■ **Description of the task**:
A line below contains "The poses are", and a later one contains "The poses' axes". Repeat both, with every line between them, exactly.

· · ·

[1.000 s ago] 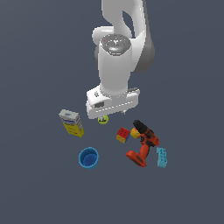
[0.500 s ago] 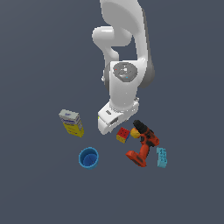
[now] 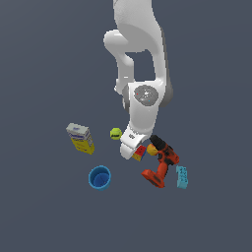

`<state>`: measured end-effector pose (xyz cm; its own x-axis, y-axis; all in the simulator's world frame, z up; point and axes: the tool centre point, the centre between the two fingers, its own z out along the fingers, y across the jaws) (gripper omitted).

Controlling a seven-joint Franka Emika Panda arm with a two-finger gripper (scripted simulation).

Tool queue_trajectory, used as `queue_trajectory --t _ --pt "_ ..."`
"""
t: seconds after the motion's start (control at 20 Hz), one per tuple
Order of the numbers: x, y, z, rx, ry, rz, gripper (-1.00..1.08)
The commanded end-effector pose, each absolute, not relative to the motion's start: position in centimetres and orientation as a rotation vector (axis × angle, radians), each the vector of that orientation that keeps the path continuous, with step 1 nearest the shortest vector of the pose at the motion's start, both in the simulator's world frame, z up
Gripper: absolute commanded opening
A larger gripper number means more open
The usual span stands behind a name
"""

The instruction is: Pick up a designated object from a clutter of objects.

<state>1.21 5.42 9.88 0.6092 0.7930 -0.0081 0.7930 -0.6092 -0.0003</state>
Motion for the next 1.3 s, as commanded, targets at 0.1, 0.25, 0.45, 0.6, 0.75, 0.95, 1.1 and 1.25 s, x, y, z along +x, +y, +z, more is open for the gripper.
queue_trajectory --t 0.1,0.25,0.45,0.6,0.75,0.95,1.1,1.25 --pt "1.1 6.0 8.7 2.775 1.47 -0.003 1.0" --pt "1.0 6.2 8.4 2.763 1.495 0.0 1.0" --pt "1.0 6.2 8.4 2.764 1.493 -0.002 1.0" --pt "1.0 6.2 7.9 2.764 1.494 -0.002 1.0" --pt "0.9 6.2 6.8 2.763 1.496 -0.001 1.0" --pt "0.9 6.2 4.7 2.761 1.499 -0.001 1.0" --pt "0.9 6.2 3.8 2.76 1.5 0.0 1.0" --pt "0.9 6.2 3.3 2.76 1.5 0.0 1.0"
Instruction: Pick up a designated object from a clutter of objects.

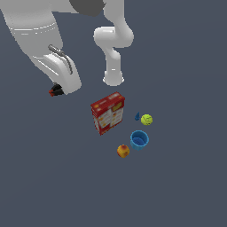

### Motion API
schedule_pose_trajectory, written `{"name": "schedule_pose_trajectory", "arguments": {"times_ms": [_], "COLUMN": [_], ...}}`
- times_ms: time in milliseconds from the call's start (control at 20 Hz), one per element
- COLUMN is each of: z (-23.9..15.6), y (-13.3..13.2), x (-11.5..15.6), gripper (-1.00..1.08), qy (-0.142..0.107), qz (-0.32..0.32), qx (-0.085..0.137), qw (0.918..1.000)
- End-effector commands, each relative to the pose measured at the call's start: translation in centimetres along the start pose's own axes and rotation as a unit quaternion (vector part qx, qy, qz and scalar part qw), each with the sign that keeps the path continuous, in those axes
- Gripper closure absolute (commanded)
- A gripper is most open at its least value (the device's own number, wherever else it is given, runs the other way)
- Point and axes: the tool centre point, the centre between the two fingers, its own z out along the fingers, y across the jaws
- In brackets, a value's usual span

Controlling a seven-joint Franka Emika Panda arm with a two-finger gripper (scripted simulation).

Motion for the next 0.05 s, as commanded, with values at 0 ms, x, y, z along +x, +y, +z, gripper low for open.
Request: {"name": "schedule_pose_trajectory", "arguments": {"times_ms": [0], "z": [-0.25], "y": [-0.03], "x": [-0.04], "gripper": [1.08], "qy": [0.000], "qz": [0.000], "qx": [0.000], "qw": [1.0000]}}
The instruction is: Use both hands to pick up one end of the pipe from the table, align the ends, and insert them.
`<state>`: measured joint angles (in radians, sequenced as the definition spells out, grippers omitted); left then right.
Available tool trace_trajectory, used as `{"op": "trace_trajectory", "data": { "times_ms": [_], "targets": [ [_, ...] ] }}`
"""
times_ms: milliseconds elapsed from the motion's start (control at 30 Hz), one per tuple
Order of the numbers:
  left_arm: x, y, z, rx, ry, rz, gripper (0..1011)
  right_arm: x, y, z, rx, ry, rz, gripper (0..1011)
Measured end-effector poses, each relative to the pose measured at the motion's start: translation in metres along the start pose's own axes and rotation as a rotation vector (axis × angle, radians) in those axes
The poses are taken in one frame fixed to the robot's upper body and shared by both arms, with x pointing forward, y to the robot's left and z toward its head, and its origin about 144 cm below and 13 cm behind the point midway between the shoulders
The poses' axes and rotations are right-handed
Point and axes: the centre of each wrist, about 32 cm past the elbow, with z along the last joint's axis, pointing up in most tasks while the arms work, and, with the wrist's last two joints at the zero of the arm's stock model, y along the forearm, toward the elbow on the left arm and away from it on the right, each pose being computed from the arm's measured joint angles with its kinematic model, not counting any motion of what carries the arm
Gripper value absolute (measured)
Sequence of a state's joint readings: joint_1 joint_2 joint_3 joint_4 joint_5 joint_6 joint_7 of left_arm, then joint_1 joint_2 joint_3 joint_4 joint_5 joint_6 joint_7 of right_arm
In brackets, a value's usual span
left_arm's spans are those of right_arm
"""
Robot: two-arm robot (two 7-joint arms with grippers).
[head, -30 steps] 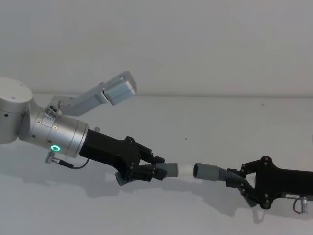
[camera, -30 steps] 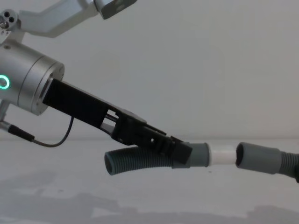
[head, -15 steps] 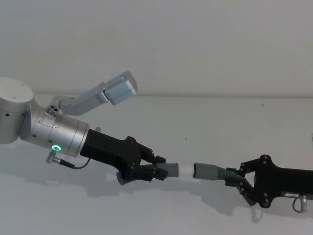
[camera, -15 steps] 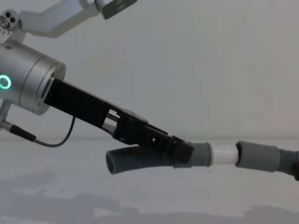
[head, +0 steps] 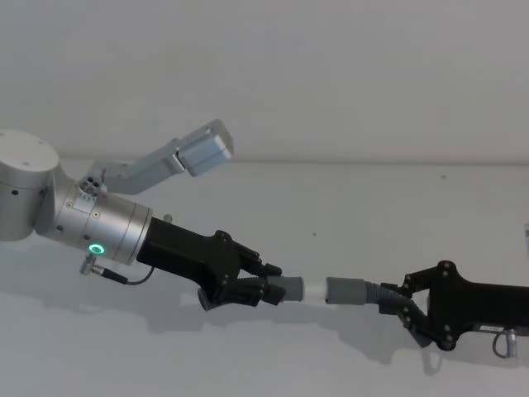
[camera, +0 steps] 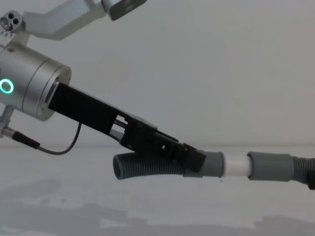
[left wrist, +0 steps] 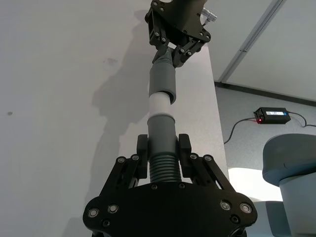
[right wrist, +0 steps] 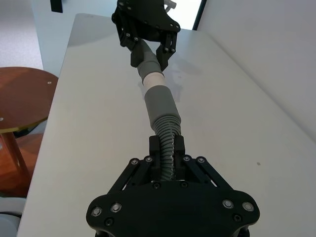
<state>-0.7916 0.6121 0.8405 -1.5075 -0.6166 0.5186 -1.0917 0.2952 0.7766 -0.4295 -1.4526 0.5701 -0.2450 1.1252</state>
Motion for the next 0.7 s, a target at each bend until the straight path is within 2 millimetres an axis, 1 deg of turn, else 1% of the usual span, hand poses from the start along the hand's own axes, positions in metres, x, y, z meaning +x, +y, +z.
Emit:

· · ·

■ **Written solution**:
The poses are taken in one frame fixed to the robot's upper body and shared by both arms, with x pointing forward, y to the robot's left and z toward its head, and its origin about 144 cm below and 13 cm behind the point midway between the shoulders
The poses' axes and rotations are right-handed

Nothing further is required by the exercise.